Minaret of the al-Nuri Mosque in Mosul (before its destruction in 2017), dating from the 12th century
Hospital of Nur al-Din in Damascus (1154)
Yedi Kardeş Tower in the city walls of Diyarbakir, built by Artuqid sultan Nasir al-Din Mahmud in 1208–1209
Northern section of the Cairo Citadel, whose walls still largely date from the Ayyubid period (late 12th and early 13th centuries)
Firdaws Madrasa in Aleppo (1236), built under the Ayyubids
Zinciriye or Sultan Isa Madrasa in Mardin (1385), built by the Artuqids

=== Anatolian Seljuks and Beyliks ===

Portal of the Great Mosque of Divriği (1228–1229)

The Anatolian Seljuks ruled a territory that was multi-ethnic and only newly settled by Muslims. As a result, their architecture was eclectic and incorporated influences from other cultures such as Iranian, Armenian, and local Byzantine architecture. In contrast with Seljuk constructions further east, Anatolian architecture was largely built of stone. The golden age of their Anatolian empire, with its capital at Konya, was in the early 13th century. Seljuk authority declined after their defeat by the Mongols in 1243. The Mongol Ilkhanids then ruled eastern Anatolia indirectly through Seljuk vassals until 1308, when they took direct control. Smaller principalities and local emirates, known collectively as the Beyliks, progressively emerged. Despite this decline, the Seljuk tradition of architecture largely persisted and continued to evolve under these new rulers.
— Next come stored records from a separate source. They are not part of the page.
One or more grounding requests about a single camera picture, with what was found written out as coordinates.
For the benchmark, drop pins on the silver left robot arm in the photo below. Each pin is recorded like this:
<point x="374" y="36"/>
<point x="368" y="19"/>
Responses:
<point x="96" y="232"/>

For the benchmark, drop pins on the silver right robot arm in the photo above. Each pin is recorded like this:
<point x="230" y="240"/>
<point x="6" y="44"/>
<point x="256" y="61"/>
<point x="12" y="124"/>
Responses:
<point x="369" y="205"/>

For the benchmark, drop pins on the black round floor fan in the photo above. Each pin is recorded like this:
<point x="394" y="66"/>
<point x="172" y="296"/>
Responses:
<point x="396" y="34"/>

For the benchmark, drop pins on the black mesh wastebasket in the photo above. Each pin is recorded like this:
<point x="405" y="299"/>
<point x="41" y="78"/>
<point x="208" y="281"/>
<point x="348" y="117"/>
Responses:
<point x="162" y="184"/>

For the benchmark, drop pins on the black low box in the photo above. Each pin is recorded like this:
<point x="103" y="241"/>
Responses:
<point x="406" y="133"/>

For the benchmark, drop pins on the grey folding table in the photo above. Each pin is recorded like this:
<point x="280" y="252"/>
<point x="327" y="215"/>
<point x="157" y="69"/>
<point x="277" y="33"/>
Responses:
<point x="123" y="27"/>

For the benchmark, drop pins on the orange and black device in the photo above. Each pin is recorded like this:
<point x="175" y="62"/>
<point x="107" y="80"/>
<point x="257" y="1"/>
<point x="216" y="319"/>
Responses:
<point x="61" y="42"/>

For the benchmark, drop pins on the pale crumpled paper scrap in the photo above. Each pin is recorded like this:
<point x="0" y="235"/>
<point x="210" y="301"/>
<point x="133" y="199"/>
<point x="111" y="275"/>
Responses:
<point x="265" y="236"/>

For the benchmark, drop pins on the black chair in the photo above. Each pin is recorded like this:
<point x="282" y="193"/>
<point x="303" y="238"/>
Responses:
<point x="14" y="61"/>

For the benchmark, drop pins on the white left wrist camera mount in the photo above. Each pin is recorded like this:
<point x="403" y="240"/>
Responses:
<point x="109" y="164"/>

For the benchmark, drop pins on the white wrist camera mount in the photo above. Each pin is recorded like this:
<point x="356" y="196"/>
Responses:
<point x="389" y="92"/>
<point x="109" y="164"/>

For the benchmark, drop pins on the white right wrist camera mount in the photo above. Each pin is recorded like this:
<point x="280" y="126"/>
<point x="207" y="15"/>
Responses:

Decoration in Anatolian Seljuk architecture was concentrated on entrance portals, windows, and mihrabs. Stone-carving was one of the most accomplished techniques, with motifs ranging from earlier Iranian stucco motifs to local Byzantine and Armenian motifs. The madrasas of Sivas and the Ince Minareli Medrese (c. 1265) in Konya are among the most notable examples, while the Great Mosque and Hospital complex of Divriği is distinguished by some of the most eclectic and extravagant stone-carving in the region. Syrian-style ablaq striped marble also appears on some entrance portals in Konya. Anatolian architecture innovated further in the use of tile revetments to cover entire surfaces independently of other forms of decoration, as seen in the Karatay Medrese (1251–1252) in Konya and evidenced by the mosaic tiles recovered from the Kubadabad Palace (c. 1236 or early 13th century).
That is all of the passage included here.